Research Interests
Ultimate research goal. Identify and target key epigenomic aberrations to cure human diseases
Main research tools. ChIP-seq, NOMe-seq, DNA methylation, RNA-seq, Hi-C, CRISPR-based genome & epigenome editing
Overview. Understanding gene regulation in normal and diseased cells has been the central question for the Rhie lab. The Rhie lab focuses on four research areas (Genome Wide Association Studies, Regulatory Elements, Chromatin Interactions, and Transcription Factors) to answer the question.
1. GWASs.

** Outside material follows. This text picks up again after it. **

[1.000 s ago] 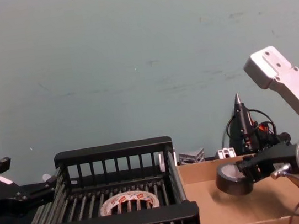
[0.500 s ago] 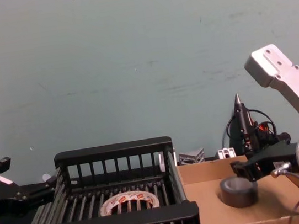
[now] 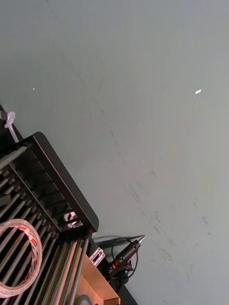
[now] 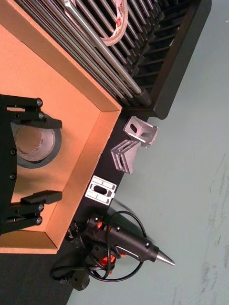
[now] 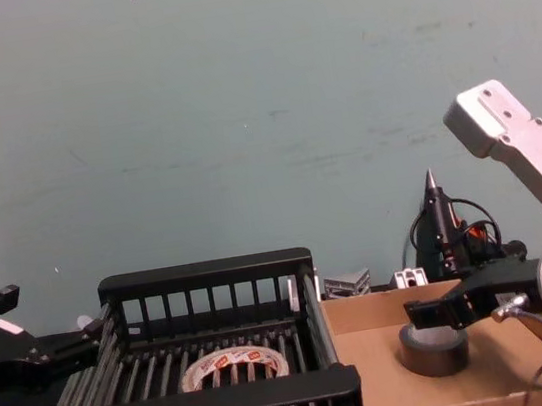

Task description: Pick up the white tape and place it into the black box , Pick up the silver tape and place it into the brown box.

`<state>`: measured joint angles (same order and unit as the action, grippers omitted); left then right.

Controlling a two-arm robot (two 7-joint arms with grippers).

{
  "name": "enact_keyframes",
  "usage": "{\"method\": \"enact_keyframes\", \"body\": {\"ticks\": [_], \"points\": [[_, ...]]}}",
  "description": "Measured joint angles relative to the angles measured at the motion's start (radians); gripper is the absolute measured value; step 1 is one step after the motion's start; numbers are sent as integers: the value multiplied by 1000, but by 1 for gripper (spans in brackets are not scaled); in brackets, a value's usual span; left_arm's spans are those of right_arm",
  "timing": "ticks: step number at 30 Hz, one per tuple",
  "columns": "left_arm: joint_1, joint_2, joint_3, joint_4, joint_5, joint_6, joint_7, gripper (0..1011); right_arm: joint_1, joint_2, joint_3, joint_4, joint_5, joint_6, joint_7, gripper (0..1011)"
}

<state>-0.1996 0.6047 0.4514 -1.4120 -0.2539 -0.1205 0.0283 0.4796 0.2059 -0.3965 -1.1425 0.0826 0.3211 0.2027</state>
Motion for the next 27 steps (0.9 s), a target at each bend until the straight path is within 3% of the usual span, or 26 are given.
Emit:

Working together with epidemiologists and molecular biologists, we finemapped and annotated risk loci with epigenomic maps in different cell types to identify underlying mechanisms that explain how single nucleotide polymorphisms (SNPs) affect disease risk.
2. Regulatory elements. Using modified histone marks (e.g. H3K4me3 for promoter, H3K4me1 and H3K27ac for enhancer, H3K27me3 and H3K9me3 for repressed regions), CTCF for insulator, and DNA methylation, we identify and characterize regulatory elements that are differentially activated between normal and diseased cells.

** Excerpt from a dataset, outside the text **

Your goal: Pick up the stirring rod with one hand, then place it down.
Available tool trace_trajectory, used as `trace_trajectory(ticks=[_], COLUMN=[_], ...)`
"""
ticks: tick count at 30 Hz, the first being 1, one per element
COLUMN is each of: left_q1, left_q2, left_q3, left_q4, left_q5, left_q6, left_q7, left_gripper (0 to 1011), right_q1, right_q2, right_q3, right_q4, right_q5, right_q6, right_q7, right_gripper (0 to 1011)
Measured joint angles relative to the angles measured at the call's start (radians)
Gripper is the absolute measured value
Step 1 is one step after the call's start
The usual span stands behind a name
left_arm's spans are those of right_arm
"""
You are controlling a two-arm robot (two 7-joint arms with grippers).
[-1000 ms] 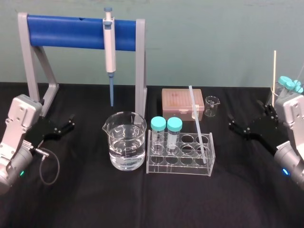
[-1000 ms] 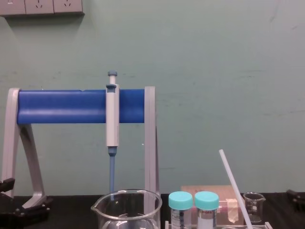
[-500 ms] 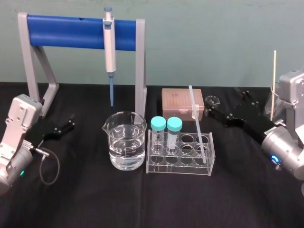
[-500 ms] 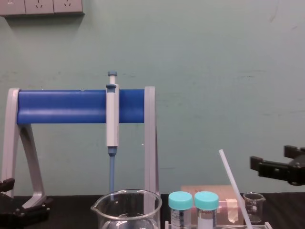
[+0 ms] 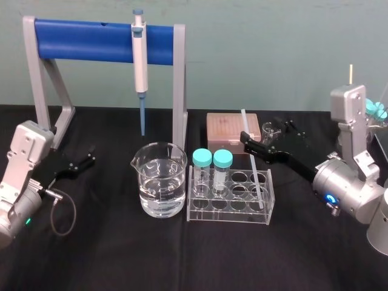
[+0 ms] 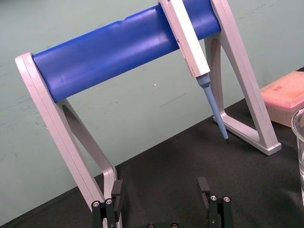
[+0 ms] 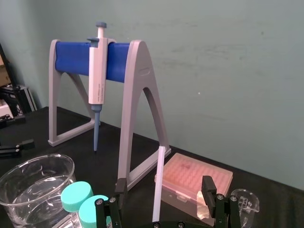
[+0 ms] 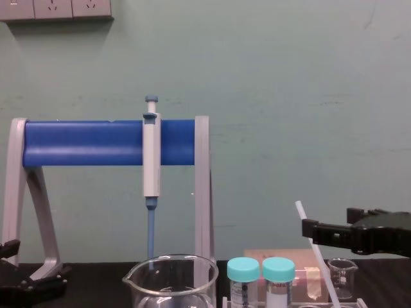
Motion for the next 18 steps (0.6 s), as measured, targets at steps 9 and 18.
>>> trace_trajectory(ticks=[9, 18], left_q1=[0.000, 0.000], left_q2=[0.000, 0.000], left_q3=[0.000, 0.000], left_q4=[0.000, 0.000], left_q5=[0.000, 0.000], left_q6=[0.000, 0.000], left_q7=[0.000, 0.000], left_gripper=[1000, 1000], right_q1=[0.031, 0.070], right_q2=[-0.040, -0.082], right_q3=[-0.002, -0.015], right_q4=[0.036, 0.101], right_q5=[-0.017, -0.059], right_q6=[0.046, 0.076], right_q7=[0.005, 0.008], right_gripper=[1004, 1004])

3. Chromatin interactions. Using chromatin conformation capture (3C)-derived methods such as in situ Hi-C, we study how chromatin interactions between regulatory elements and 3D chromatin structure lead to transcriptome changes.
4. Transcription factors. We characterize the role of transcription factors that bind to DNA elements and regulate numerous genes in a cell-type specific manner using epigenomic approaches (e.g. ChIP-seq, NOMe-seq, RNA-seq, knockdown, CRISPR/Cas9 system).